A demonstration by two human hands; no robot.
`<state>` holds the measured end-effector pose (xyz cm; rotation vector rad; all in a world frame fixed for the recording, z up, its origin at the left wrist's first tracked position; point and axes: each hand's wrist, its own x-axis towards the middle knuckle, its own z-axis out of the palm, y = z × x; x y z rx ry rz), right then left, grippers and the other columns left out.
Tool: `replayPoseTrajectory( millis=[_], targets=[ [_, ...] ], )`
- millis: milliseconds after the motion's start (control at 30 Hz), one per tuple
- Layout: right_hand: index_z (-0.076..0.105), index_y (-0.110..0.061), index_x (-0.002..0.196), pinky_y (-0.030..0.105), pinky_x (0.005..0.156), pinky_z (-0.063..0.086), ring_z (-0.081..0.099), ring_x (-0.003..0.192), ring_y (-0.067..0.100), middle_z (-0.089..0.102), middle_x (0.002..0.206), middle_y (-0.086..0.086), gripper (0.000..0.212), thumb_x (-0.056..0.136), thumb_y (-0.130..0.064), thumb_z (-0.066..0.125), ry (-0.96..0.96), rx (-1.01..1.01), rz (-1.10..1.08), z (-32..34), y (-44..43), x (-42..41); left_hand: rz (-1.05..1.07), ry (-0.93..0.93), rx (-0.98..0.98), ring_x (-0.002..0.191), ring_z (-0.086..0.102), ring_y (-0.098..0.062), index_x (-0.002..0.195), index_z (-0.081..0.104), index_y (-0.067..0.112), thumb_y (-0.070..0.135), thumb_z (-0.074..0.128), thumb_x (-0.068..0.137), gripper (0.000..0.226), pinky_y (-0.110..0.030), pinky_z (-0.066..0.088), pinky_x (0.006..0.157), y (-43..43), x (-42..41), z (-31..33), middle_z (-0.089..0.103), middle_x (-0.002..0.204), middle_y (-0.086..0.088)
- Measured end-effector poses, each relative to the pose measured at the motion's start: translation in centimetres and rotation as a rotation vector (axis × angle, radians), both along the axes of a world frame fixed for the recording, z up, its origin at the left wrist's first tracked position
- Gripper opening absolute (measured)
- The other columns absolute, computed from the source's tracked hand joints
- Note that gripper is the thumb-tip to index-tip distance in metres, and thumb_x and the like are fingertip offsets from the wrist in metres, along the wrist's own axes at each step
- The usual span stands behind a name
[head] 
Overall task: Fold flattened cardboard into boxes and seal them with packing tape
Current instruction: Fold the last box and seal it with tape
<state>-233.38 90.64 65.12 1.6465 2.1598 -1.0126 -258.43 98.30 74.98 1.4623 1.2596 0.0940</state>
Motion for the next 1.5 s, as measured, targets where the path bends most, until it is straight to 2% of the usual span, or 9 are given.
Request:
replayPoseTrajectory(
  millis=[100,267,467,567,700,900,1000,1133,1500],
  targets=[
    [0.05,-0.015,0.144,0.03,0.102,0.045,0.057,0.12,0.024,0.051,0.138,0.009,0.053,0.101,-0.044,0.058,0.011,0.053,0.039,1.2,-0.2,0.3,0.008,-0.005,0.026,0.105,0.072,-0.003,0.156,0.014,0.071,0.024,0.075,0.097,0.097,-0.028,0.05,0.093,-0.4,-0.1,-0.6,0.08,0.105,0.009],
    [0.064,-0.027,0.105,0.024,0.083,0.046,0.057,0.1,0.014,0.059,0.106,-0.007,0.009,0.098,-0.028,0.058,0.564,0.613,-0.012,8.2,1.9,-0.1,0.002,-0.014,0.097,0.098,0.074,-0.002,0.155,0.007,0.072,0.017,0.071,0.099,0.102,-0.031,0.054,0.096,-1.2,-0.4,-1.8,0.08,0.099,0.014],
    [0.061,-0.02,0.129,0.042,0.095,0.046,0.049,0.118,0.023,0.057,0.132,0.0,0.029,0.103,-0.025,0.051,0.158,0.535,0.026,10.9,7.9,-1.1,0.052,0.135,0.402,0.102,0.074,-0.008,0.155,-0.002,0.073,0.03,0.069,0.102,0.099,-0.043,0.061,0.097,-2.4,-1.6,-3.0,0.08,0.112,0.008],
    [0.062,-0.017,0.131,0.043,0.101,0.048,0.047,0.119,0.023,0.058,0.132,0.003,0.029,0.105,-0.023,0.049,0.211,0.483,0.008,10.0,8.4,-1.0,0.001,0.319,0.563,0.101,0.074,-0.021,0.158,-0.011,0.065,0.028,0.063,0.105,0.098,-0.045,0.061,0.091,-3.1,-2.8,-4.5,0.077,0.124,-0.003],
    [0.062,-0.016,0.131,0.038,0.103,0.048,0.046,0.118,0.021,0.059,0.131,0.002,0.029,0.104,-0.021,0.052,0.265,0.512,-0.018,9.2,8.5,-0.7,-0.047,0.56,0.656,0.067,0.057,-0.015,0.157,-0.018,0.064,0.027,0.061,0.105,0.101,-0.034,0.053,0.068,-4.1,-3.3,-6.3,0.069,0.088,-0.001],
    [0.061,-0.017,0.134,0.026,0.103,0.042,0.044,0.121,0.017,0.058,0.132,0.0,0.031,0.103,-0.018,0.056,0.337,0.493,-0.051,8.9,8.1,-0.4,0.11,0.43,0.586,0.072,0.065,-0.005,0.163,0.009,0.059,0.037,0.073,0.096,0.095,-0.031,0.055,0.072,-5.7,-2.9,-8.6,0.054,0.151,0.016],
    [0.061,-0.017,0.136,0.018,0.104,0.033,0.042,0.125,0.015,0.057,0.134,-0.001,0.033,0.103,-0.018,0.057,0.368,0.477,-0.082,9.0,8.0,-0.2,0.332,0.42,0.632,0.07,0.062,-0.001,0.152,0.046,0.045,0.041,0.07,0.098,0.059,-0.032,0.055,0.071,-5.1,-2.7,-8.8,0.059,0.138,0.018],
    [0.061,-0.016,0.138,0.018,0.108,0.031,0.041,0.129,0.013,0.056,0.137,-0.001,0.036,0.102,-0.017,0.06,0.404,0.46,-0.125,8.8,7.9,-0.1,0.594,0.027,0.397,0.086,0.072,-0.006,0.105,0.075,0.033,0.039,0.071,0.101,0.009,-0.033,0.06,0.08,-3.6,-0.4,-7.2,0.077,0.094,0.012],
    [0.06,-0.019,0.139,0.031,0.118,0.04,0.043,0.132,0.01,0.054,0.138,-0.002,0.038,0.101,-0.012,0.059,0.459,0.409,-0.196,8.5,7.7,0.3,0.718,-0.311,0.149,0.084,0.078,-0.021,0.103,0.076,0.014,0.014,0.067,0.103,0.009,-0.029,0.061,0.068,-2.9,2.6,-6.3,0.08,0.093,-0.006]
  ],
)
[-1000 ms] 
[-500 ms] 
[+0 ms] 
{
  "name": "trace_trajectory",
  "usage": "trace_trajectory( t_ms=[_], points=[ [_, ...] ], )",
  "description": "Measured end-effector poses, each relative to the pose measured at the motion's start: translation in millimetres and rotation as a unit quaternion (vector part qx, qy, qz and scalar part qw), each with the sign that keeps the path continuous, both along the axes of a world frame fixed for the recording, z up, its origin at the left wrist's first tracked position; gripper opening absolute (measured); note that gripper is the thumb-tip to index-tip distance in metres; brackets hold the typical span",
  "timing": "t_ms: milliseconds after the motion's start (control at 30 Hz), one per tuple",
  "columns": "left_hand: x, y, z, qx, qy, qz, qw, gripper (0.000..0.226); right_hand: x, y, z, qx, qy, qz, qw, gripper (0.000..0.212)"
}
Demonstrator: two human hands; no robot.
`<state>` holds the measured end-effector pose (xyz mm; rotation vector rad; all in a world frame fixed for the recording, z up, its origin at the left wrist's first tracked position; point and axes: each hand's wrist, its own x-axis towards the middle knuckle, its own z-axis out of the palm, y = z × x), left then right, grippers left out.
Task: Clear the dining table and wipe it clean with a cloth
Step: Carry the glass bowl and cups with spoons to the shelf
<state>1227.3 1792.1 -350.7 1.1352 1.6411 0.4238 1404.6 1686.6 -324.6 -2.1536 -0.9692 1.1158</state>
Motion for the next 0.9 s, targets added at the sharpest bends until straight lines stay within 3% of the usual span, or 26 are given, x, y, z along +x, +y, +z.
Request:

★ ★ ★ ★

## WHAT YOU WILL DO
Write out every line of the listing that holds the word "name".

## RESPONSE TO THE TASK
- The usual span stands behind a name
  "name": "trace_trajectory",

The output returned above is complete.